But with reports of “horse trading” doing the rounds due to the February 2005 election results throwing up a hung assembly, the then governor, Buta Singh, recommended the dissolution of the house and the imposition of President’s rule. Fresh elections were held in October/November 2005, when the JD(U)-BJP alliance got 139 seats, securing a simple majority.

Most of the 22 LJP MLAs who switched over contested that election as candidates of the JD(U) and retained their seats. Paswan’s LJP – devoid of many of its formidable candidates – was reduced to just 10 MLAs. Nitish made further inroads in the depleted LJP legislature party, wooing many of them after becoming the chief minister.
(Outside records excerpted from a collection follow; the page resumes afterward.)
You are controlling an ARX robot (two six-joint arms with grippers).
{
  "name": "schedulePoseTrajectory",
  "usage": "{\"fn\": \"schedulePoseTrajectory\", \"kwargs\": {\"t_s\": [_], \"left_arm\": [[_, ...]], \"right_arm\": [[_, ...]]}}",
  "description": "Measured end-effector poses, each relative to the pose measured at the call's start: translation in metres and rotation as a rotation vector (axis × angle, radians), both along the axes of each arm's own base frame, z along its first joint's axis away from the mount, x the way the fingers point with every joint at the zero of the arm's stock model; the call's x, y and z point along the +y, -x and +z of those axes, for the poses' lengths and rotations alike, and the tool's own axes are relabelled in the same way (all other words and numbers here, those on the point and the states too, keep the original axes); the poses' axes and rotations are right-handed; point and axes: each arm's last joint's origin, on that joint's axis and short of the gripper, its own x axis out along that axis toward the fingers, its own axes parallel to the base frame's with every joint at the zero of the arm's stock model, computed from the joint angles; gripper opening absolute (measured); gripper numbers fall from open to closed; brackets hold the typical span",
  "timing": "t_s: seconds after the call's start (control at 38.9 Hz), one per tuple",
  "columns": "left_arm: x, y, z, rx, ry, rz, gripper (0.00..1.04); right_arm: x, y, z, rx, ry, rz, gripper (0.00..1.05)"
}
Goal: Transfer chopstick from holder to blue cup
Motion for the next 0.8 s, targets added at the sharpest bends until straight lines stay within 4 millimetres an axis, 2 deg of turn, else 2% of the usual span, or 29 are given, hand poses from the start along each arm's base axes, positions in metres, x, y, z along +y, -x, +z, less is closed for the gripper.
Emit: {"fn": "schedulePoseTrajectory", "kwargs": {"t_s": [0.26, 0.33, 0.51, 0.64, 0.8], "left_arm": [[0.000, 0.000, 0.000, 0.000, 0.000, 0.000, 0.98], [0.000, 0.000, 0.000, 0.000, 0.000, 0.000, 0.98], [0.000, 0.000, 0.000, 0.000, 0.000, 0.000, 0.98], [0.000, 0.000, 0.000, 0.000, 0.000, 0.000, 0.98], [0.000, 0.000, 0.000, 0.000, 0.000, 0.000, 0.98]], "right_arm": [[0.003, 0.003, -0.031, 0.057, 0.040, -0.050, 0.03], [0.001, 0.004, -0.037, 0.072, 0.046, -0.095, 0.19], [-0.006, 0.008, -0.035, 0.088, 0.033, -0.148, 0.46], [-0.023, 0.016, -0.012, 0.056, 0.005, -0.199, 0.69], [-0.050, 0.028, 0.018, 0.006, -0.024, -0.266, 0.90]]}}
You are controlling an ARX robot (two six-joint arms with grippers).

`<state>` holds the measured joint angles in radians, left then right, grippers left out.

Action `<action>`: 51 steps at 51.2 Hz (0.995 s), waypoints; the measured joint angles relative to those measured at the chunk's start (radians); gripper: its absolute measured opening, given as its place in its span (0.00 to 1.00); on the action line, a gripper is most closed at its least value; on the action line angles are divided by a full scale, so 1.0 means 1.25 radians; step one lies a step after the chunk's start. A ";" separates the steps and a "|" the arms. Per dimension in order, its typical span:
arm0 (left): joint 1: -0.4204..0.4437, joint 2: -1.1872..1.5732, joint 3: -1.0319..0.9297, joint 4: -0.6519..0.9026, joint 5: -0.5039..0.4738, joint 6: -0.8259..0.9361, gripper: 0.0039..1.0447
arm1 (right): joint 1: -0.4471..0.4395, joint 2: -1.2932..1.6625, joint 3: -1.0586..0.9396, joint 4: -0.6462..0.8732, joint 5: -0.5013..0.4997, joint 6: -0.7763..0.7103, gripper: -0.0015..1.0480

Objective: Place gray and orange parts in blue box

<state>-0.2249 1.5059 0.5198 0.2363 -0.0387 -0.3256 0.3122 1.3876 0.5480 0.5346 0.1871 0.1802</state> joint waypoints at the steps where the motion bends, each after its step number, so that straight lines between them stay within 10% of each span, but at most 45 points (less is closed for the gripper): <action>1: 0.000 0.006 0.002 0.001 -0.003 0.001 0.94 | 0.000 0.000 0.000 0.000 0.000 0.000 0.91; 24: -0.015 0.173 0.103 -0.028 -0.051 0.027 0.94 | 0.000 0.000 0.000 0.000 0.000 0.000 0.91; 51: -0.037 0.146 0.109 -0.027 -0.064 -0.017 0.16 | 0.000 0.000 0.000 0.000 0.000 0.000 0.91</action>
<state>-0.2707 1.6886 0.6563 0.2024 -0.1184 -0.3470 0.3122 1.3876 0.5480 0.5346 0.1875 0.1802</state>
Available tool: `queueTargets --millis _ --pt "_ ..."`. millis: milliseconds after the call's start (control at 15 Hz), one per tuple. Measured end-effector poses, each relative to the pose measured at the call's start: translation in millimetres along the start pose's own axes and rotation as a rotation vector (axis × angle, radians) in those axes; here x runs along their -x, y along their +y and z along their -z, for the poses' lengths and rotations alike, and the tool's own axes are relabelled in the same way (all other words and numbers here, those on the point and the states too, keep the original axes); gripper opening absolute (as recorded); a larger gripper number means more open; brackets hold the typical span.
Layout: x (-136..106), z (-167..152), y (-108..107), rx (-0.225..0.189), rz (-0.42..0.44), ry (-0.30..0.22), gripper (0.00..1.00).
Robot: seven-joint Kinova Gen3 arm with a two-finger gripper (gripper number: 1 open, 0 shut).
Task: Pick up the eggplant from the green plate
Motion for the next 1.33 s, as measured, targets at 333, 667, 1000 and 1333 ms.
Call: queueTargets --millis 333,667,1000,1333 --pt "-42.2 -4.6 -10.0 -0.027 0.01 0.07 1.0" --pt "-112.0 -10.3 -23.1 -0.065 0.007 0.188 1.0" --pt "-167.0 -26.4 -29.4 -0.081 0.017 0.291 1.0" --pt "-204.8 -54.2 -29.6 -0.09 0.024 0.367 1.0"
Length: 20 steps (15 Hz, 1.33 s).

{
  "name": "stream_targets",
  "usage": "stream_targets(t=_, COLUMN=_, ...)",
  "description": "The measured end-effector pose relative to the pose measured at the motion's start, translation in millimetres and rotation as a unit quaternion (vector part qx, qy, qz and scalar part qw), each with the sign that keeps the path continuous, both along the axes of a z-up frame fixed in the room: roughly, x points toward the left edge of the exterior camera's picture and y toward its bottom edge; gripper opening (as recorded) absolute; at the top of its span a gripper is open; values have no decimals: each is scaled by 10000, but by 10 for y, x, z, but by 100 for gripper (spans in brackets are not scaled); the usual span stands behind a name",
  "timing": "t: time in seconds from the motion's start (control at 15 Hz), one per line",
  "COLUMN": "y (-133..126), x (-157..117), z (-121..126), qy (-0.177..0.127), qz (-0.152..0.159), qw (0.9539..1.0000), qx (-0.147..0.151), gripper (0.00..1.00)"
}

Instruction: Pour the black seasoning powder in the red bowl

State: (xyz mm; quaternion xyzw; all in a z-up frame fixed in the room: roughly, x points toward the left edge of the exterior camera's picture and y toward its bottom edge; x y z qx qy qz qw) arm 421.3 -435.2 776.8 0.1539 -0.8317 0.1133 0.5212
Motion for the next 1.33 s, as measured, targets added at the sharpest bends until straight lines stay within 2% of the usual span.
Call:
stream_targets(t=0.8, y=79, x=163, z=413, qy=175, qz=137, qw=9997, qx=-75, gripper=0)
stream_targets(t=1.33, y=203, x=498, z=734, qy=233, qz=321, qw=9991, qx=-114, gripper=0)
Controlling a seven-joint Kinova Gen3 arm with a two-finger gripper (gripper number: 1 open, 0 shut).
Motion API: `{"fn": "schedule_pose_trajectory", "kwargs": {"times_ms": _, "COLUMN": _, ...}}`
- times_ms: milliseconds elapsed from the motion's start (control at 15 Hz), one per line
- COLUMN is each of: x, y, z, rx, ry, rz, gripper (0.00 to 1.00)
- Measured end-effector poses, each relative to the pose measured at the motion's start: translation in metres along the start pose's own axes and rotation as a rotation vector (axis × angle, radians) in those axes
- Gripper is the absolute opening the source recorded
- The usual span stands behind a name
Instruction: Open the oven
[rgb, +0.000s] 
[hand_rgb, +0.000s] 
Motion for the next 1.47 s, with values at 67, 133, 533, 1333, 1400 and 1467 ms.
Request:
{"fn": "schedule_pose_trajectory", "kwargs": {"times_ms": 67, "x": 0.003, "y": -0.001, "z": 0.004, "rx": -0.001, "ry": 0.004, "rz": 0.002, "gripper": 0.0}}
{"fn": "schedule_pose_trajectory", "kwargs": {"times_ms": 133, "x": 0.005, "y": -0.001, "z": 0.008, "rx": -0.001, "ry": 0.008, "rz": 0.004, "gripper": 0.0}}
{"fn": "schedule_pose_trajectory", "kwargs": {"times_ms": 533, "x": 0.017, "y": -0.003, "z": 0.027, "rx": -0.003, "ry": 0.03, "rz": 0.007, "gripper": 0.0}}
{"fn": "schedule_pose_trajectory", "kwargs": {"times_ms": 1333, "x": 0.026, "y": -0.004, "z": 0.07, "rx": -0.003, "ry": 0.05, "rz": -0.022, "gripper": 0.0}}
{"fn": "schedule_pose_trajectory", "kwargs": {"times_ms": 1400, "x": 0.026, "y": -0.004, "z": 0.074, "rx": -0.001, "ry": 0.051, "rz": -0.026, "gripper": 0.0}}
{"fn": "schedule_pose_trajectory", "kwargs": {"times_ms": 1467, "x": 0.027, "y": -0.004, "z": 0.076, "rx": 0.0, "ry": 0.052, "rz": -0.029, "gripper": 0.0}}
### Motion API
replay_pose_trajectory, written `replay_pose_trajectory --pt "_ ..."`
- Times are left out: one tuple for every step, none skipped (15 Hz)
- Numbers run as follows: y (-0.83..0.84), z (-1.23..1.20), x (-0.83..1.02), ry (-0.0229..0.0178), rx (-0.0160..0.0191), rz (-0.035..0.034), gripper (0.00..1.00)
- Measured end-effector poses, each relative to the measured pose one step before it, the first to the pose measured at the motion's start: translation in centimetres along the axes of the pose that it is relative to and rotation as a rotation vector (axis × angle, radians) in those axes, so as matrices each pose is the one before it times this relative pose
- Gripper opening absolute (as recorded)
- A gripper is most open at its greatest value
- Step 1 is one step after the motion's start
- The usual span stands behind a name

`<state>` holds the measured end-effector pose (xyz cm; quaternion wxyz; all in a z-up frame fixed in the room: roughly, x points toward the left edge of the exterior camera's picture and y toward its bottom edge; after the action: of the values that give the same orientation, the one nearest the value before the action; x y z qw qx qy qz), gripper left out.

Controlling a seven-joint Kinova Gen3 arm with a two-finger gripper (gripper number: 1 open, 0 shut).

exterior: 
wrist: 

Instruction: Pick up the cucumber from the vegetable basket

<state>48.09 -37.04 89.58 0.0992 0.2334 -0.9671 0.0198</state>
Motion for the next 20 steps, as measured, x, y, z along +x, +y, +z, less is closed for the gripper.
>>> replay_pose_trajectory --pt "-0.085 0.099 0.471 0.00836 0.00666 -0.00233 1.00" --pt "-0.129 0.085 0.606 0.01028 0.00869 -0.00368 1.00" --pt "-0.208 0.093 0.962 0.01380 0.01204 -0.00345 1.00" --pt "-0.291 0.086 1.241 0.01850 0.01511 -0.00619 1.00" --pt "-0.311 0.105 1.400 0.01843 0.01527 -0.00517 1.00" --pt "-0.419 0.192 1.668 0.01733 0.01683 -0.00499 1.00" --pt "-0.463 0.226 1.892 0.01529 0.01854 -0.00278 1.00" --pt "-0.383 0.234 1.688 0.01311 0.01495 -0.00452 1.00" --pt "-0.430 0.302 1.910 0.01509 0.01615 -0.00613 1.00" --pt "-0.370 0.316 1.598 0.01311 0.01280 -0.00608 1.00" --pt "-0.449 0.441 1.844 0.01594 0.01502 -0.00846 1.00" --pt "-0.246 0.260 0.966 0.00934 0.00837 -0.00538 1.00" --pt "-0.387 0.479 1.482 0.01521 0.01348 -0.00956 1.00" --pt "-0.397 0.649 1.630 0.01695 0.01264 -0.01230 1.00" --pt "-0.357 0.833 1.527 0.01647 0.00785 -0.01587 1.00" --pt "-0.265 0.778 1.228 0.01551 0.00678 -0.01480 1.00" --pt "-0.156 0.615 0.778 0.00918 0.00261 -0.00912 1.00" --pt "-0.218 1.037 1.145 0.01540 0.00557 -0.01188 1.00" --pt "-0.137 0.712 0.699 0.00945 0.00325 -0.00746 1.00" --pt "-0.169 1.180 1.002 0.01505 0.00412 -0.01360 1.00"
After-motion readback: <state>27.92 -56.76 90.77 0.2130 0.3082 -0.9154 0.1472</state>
After that, Nitish continued to operate in a manner that choked the LJP as a legislature party in Bihar. While at the level of the assembly, he had repeatedly split the LJP, on the ground, he created the “Mahadalit” vote bloc which comprised 2s Dalit castes but not the Paswans.

As chief minister, Nitish formulated policies which gave more benefits to the Mahadalits while leaving out the Paswans. He reserved more local bodies seats for the Mahadalits – empowering them politically – and also gave more financial aid, leaving the Paswans out. In the process, he won over the non-Paswan Dalits, effectively reducing Ram Vilas from a leader of the marginalised sections to the leader of Paswans.

Also Read: Bihar Elections: What the LJP Hopes to Achieve By Walking Out of the NDA

A deft politician with a deep understanding of Nitish’s ways, Paswan went back to befriending Lalu Prasad – the leader he bitterly fought against in 2005 – in the 2009 Lok Sabha elections. Though the RJD-LJP alliance didn’t do well, Ram Vilas understood Nitish’s “game” and had, apparently, calculated that the JD(U) and LJP couldn’t work together.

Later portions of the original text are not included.